As an aside, I can now walk the entire length of my shop, including the 'dog-leg', w/o twisting, wriggling or stepping over a darned thing. (I can't find anything anymore, but there's drawbacks everywhere you look, if you come to notice.)

I have no idea whether your plan will work, but I look forward to finding out.

BTW, how's that lathe coming? You been mighty silent 'bout that.

Ol' Vulp










PS Before you say you can buy a pin router. All the stuff I have is already here and there was not cash layout for them. It just takes some effort. 
Subject:


----------



## John J (Dec 29, 2007)

You know Less Having a clean shop floor where you don't have to walk around things or hop over things may mean you get less excirsize and now you will start gaining weight. You know sometimes clutter is good


----------



## Richard Weatherby (Jan 3, 2008)

I appeciate your attempt, but it sounds like some delicate work. Those Roto-Zips operate at TOO many high powered RPMs. Try it with a Dremel. It may not grab the work and throw it. 

Actually, I think you would be better off getting rubber stamps in the craft store and cast them in the form for recessed numbers. There was an old archive post somewhere here. 

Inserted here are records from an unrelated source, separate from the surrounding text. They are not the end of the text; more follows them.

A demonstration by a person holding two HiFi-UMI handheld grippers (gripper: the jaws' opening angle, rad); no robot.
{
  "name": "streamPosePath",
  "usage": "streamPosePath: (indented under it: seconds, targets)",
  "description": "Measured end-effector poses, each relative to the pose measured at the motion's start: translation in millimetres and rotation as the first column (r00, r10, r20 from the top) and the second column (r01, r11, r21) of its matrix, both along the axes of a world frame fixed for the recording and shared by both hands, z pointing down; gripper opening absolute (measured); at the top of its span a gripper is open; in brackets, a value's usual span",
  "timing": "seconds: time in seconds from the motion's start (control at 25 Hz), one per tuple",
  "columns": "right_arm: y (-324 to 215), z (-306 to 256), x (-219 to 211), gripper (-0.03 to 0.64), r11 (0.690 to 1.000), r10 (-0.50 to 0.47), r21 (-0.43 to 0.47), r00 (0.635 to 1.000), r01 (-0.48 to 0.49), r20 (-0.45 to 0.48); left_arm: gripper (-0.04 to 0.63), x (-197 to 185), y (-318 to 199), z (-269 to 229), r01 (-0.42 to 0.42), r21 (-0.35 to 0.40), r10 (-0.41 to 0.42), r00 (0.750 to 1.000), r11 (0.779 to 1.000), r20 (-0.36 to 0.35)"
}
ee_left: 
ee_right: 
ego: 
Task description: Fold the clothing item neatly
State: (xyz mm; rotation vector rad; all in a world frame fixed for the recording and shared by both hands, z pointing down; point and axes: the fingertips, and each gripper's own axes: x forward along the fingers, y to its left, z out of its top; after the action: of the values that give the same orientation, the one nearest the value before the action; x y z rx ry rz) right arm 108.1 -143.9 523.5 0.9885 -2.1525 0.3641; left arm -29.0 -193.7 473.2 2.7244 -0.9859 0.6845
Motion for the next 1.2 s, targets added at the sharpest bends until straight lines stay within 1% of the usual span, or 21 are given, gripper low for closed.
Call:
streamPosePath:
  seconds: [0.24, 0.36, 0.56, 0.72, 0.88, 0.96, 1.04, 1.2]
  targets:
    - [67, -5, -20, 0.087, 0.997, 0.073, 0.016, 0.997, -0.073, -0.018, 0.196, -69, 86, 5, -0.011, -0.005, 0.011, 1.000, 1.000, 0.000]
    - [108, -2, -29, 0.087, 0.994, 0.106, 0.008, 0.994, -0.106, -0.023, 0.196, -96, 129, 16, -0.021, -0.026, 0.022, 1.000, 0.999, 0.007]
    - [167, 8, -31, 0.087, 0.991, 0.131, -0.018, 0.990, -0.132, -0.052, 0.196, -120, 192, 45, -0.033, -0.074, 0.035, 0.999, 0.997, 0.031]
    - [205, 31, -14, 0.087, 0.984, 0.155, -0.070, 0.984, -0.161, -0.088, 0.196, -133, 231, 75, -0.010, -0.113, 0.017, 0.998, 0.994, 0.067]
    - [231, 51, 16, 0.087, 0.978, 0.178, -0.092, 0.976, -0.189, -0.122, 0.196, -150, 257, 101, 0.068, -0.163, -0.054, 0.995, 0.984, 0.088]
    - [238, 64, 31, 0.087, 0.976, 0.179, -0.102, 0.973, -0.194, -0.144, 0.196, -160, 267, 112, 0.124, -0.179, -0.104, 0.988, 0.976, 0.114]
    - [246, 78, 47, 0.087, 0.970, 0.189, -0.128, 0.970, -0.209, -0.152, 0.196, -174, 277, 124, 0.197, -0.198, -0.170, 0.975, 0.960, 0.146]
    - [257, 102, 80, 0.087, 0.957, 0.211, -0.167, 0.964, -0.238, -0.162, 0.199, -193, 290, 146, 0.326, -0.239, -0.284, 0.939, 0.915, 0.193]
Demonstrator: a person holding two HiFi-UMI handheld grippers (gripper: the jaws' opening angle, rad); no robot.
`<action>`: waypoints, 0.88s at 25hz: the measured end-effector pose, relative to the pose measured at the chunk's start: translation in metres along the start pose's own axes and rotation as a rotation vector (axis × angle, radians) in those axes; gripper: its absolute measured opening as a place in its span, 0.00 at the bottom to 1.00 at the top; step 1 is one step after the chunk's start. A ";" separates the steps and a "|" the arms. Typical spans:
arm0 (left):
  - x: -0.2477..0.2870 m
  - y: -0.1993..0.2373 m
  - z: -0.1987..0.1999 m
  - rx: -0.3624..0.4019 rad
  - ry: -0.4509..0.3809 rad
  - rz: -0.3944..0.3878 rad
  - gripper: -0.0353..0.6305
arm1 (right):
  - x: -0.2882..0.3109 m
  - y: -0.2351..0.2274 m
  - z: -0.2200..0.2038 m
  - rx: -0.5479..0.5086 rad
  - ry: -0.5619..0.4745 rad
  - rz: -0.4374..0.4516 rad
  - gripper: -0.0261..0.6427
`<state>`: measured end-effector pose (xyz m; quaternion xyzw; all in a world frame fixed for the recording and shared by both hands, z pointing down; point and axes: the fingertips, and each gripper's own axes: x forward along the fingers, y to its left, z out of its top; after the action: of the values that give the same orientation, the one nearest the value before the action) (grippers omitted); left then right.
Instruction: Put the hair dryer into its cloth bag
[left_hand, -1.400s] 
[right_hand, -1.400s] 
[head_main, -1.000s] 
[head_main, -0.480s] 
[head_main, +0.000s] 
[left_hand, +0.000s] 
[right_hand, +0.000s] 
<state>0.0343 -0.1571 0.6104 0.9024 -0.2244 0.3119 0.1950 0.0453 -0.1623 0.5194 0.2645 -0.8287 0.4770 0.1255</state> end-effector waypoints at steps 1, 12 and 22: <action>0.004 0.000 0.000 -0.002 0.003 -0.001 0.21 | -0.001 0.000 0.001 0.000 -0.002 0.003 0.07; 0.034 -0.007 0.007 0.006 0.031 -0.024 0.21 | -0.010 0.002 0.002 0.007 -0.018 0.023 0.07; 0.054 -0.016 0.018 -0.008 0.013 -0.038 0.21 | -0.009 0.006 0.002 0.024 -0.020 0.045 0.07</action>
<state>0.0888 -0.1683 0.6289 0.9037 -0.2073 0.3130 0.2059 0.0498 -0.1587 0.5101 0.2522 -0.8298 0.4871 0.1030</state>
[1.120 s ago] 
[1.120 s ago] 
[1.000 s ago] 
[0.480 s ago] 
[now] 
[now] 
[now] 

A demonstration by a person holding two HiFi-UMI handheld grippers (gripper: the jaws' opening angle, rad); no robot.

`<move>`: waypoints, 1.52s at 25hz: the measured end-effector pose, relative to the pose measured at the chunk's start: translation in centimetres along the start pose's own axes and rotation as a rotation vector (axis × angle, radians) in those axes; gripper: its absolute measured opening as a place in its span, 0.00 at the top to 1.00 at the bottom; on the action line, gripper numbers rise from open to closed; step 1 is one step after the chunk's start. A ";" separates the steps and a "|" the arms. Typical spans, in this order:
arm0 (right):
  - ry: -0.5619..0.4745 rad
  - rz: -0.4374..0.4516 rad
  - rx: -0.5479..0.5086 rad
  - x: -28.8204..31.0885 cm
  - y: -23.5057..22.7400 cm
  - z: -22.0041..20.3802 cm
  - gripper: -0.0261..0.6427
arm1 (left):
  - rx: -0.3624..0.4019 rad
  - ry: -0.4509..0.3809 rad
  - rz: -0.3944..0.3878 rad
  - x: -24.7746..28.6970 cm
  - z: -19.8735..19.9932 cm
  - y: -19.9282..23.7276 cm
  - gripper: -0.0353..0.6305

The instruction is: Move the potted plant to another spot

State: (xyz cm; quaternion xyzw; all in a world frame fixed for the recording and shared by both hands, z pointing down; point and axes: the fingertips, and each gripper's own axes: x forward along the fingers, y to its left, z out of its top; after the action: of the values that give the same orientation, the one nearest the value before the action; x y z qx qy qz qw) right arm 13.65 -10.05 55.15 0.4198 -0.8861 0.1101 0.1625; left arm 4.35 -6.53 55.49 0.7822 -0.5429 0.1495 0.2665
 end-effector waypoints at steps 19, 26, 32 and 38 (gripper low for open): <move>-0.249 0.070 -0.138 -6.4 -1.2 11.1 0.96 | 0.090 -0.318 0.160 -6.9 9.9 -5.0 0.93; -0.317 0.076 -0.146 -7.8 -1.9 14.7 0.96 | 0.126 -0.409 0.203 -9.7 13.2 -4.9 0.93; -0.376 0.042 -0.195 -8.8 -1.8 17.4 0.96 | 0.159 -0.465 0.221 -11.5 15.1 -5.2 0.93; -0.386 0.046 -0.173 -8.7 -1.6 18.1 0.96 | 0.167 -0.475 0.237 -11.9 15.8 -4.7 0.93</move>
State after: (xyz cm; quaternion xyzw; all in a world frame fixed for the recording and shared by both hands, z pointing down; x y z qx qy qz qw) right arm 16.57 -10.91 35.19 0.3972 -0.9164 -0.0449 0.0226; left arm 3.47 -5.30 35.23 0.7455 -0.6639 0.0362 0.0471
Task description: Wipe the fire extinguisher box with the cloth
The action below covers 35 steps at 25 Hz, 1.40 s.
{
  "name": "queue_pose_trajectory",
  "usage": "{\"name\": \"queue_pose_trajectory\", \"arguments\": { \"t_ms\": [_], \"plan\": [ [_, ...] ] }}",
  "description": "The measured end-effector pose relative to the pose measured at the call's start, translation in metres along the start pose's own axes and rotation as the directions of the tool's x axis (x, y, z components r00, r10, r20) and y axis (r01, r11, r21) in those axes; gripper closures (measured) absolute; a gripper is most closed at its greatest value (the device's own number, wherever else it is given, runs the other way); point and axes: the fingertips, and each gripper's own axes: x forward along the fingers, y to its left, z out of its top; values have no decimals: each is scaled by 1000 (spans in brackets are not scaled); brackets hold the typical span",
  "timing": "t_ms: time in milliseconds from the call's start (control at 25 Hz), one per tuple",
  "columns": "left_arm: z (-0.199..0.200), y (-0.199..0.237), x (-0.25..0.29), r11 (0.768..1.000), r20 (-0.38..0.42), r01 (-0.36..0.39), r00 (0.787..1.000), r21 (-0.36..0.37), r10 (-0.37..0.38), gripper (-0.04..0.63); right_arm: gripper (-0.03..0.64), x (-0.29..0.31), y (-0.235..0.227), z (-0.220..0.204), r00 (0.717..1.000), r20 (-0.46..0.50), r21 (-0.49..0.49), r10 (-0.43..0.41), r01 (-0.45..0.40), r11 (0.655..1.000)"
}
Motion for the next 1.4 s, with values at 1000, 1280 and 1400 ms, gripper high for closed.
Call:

PS: This won't be another 800 pound tunnel will it? or is it 1864 pounds?


----------



## John J (Dec 29, 2007)

My thought is to use a standard router motor That way the speed will be right


----------



## denray (Jan 5, 2008)

John
When you said pin router, dont forget about the pin, or are you talking about a router fastened or suspended from above the table, so you can see your bit?. The pin in a pin router is designed to follow a jig, but you first must make your template, and however you make it, example any little wiggle or out of round, it will be transfered into your piece. Food for thought if you put your date in your cement, your date will need to be, backwards or some will say mirrored in order to come out properly in your concrete.








Dennis


----------